The changing nature of the market toward faster product development is only part of what makes the new generation of PLM software so attractive, though. Increasingly, companies are seeking out PLM solutions not because they feel the need to reevaluate their processes, but because current models are simply failing to solve problems of speed and cost. Shilovitsky refers to a whitepaper by PLM consulting firm CIMdata that directly addresses this phenomenon:
Today companies are not looking to buy “PLM.” They want solutions that solve specific business “pains” for their specific industry focus. Businesses must be able to more quickly acquire and deploy PLM functionality and solutions that give them operational flexibility and improve the efficiency and the pace of product development, production and service. They need to be able to take advantage of new capabilities without having to go through lengthy installation and tailoring processes – and they need to deploy and operate these new capabilities in a cost efficient manner. Reducing the time to deploy new PLM functionality with less (or no) IT support and infrastructure costs can significantly improve operational flexibility.
If software is the key to enabling new modes of production, then the corresponding best practices should also come from the world of software development. In reading a summary of Mark Zuckerberg’s greatest lessons, I began to notice a commonality between the way he speaks about Facebook’s philosophy toward product development and the goals put forth by PLM systems. As already mentioned, “move fast and break things,” is the unofficial motto of the company with the underlying idea being that, “if you never break anything, you’re probably not moving fast enough.” Essentially this is the same caveat given to companies by PLM salespeople, that if you’re not in a constant state of evaluation, iteration, and improvement, you are probably already further behind than you realize.
To get an expert opinion on the relationship between iterative product development strategies and PLM I spoke with Jim McKinney, PLM Leadership Practice Manager for CIMdata. When asked about the connection between software development and PLM, McKinney told me:
[PLM] is in line with Mark Zuckerberg’s philosophy about breaking things. If you have strong PLM solutions at the front end of your product design process you can do more “what-if” scenarios; in essence, breaking stuff. PLM provides the foundation for higher quality products that get to the consumer faster. As you mentioned, it also includes the feedback loop that allows new products and derivative products to be created that improve on previous designs in an endless fashion.

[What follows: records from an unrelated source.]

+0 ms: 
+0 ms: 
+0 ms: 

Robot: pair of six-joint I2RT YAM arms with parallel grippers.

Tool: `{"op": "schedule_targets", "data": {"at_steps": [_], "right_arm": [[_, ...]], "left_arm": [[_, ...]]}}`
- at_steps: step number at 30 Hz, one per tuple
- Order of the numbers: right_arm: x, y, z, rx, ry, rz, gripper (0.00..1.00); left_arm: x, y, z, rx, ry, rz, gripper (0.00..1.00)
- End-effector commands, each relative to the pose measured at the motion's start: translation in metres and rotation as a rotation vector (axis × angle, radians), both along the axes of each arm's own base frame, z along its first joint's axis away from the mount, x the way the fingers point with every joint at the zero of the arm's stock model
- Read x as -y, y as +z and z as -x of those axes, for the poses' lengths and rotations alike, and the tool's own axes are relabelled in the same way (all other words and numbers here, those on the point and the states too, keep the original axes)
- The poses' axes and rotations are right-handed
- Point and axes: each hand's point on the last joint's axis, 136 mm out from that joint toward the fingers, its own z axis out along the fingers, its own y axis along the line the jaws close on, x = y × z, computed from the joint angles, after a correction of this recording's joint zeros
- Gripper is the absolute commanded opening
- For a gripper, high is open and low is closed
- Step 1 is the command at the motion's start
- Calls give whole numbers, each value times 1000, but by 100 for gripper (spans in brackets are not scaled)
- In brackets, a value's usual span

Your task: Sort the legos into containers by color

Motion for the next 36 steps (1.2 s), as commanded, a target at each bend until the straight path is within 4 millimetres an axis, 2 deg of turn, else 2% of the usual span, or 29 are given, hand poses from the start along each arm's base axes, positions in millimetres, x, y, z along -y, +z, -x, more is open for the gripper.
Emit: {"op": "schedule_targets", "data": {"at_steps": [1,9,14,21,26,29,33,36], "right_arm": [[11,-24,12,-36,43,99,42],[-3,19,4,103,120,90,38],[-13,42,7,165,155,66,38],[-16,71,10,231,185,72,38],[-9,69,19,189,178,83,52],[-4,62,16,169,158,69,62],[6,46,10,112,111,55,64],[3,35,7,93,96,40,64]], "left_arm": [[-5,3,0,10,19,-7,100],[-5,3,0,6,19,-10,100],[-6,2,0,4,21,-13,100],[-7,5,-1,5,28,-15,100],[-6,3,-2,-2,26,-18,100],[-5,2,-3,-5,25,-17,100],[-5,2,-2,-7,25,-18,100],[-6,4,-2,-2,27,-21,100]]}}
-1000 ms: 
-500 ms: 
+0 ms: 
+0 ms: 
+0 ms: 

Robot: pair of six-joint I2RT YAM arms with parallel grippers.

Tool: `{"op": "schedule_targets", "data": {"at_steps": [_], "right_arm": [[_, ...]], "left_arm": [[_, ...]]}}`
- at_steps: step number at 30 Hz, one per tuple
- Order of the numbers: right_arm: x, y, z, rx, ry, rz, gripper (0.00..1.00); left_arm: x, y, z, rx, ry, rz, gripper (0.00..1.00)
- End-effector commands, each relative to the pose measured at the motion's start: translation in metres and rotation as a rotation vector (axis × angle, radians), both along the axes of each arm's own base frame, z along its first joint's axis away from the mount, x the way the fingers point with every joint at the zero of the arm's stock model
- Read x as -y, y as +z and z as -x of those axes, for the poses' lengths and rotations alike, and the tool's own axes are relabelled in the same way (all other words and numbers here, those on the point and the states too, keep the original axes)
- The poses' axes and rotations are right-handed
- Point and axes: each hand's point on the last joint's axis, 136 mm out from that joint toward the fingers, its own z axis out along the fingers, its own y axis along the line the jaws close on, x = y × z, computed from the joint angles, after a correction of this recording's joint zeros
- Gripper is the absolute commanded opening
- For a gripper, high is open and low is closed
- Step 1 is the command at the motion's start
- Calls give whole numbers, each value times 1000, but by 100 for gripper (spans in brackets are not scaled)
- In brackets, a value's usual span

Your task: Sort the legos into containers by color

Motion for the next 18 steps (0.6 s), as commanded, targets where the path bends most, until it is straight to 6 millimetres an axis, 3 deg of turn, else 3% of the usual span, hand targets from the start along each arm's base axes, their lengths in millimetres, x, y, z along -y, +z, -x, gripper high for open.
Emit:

In my experience, many companies mostly start from scratch each time they create a new product. Without PLM they do not have confidence in what they did last time, and do not possess the ability to go back to a good baseline to start development. That is fine, since most engineers love to start stuff from scratch; not very efficient, but it’s just the way business is done.

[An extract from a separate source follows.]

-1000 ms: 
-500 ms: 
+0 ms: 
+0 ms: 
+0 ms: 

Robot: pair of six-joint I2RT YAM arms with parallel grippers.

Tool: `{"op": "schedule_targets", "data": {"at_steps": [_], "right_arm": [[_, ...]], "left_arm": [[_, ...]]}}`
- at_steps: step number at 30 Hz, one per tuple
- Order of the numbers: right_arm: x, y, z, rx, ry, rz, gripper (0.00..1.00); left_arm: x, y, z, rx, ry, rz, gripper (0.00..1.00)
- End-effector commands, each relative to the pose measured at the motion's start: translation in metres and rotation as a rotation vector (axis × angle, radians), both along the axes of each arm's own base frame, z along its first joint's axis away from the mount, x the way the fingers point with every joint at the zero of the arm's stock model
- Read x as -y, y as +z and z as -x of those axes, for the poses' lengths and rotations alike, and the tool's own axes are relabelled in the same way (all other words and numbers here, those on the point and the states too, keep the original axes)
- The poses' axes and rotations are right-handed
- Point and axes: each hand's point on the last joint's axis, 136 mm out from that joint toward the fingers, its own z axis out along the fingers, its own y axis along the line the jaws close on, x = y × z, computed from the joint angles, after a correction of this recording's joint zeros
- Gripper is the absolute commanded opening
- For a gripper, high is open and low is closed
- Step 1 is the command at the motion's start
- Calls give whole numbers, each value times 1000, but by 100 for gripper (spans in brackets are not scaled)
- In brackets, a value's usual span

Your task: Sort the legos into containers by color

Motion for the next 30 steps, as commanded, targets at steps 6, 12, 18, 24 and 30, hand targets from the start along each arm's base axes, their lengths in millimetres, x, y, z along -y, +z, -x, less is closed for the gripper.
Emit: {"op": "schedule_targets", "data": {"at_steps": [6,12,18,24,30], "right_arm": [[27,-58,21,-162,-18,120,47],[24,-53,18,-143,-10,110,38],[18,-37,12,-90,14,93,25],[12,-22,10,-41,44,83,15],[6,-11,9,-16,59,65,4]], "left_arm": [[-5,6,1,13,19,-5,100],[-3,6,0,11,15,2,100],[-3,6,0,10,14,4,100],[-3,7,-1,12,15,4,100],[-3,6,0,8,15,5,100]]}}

As the new generation of PLM software from giants like Siemens, IBM, SAP, and Autodesk hit the market, it is clear that their effect will be felt beyond the confines of any particular industry. If physical products follow the trail blazed by digital products, it is only a matter of time before PLM software allows for the democratization of enterprise level sourcing, development, and manufacturing capabilities which in turn could enable the creation of extremely disruptive products. Perhaps companies that do not adopt these new technologies were already fated to extinction though, as Zuckerberg says, “In a world that’s changing really quickly the only strategy where you’re guaranteed to fail is not taking any risk and not changing anything.”